| WHAT THE EXERCISE ASKS |
Within the material below, count how many lines contain "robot". Answer with only that number.

| STUDY MATERIAL |

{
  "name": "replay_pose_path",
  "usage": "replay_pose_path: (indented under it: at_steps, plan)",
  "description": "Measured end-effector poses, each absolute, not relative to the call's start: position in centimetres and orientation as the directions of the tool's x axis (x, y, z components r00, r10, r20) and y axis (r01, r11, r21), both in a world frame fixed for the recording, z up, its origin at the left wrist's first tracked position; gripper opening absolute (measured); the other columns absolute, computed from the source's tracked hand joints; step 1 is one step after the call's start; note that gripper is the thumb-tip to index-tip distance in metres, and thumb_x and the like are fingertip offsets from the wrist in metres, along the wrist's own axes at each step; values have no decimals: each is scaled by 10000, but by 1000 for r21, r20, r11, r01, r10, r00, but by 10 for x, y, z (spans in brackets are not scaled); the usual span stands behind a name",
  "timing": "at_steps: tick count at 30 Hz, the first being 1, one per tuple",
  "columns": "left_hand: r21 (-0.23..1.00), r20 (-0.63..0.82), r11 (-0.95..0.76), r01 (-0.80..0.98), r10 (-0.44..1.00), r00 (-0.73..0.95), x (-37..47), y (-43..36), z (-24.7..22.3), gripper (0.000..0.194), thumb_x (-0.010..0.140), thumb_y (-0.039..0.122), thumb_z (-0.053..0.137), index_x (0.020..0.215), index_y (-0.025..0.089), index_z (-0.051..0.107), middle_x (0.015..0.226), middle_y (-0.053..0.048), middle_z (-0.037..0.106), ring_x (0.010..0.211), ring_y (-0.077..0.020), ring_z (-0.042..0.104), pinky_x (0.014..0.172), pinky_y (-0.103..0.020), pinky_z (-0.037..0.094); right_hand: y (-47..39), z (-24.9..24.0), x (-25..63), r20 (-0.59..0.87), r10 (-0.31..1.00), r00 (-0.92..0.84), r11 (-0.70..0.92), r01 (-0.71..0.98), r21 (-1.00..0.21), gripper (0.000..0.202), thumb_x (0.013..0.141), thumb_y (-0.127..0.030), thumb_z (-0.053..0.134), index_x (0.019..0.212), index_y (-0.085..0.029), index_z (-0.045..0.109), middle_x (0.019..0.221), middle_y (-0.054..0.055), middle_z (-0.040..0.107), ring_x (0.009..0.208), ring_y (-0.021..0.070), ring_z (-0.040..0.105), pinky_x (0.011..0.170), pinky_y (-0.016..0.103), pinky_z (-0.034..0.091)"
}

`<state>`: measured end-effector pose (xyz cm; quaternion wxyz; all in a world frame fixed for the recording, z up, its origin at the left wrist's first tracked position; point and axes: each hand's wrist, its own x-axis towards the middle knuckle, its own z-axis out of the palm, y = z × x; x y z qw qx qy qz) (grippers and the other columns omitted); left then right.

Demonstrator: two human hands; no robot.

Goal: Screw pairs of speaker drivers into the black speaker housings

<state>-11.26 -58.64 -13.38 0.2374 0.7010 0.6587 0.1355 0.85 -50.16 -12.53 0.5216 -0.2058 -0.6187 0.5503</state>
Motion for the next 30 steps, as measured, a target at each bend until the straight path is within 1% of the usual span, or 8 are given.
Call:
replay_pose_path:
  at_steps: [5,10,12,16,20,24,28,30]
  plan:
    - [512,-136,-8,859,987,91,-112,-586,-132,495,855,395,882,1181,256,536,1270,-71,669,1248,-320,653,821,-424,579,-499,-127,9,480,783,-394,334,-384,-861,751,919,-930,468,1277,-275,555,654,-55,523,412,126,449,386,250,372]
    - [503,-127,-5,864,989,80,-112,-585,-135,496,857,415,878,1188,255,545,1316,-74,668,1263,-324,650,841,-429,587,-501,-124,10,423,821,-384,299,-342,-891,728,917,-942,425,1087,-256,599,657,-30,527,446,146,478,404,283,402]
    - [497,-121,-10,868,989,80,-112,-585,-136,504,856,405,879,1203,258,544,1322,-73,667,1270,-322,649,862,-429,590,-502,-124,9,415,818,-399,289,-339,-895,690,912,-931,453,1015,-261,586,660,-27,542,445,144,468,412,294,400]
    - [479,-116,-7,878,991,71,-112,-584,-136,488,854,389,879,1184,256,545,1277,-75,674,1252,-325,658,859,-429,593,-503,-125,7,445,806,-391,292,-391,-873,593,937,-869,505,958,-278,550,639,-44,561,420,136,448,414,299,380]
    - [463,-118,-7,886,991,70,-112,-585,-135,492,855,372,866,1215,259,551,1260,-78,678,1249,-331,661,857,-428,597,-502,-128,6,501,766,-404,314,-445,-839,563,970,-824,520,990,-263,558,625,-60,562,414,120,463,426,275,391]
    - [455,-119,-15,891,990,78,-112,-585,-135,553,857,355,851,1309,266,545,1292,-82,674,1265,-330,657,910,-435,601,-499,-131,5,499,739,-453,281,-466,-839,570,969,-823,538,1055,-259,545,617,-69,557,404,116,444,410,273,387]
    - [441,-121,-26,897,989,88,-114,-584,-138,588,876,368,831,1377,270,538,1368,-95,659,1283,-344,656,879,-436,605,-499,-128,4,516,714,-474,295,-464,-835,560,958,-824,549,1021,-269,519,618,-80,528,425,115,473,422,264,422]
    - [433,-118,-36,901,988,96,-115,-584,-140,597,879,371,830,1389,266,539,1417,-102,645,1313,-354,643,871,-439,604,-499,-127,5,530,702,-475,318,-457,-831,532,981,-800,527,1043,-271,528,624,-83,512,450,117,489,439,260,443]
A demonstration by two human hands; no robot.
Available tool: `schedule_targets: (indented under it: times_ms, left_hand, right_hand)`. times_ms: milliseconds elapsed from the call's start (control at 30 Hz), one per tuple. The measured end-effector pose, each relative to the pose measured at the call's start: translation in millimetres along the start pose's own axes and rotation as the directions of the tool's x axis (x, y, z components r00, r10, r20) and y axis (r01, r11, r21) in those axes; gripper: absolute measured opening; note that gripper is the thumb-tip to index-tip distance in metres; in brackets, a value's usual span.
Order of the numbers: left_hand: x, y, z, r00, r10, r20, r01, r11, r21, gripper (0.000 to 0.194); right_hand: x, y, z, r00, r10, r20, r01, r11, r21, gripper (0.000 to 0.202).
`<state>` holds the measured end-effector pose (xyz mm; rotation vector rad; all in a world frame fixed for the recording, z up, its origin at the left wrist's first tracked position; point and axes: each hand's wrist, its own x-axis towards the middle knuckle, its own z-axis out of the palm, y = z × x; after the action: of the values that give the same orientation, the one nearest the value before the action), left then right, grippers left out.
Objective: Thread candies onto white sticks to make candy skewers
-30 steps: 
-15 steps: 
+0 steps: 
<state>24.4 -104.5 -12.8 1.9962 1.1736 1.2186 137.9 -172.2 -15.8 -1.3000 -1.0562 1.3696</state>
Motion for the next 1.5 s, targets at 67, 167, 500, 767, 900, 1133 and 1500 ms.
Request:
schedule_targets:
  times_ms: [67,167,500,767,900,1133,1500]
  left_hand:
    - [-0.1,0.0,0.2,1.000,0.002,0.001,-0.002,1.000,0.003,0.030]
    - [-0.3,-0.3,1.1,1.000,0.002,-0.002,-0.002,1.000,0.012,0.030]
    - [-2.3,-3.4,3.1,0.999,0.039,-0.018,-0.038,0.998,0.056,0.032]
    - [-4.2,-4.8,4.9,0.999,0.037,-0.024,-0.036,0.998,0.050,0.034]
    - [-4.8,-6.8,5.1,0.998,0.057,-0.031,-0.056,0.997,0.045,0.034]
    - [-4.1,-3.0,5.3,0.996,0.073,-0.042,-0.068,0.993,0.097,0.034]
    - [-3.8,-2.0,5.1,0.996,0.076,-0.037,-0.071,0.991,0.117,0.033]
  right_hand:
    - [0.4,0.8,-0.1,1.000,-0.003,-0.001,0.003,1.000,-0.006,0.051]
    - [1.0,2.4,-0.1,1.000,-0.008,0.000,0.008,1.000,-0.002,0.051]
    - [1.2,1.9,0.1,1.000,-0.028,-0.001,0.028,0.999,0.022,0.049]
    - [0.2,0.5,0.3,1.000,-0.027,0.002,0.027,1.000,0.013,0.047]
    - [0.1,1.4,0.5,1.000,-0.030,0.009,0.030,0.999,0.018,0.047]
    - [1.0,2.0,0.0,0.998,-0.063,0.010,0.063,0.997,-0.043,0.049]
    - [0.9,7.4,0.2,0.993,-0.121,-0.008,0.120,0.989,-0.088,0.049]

| FINISHED EXERCISE |
2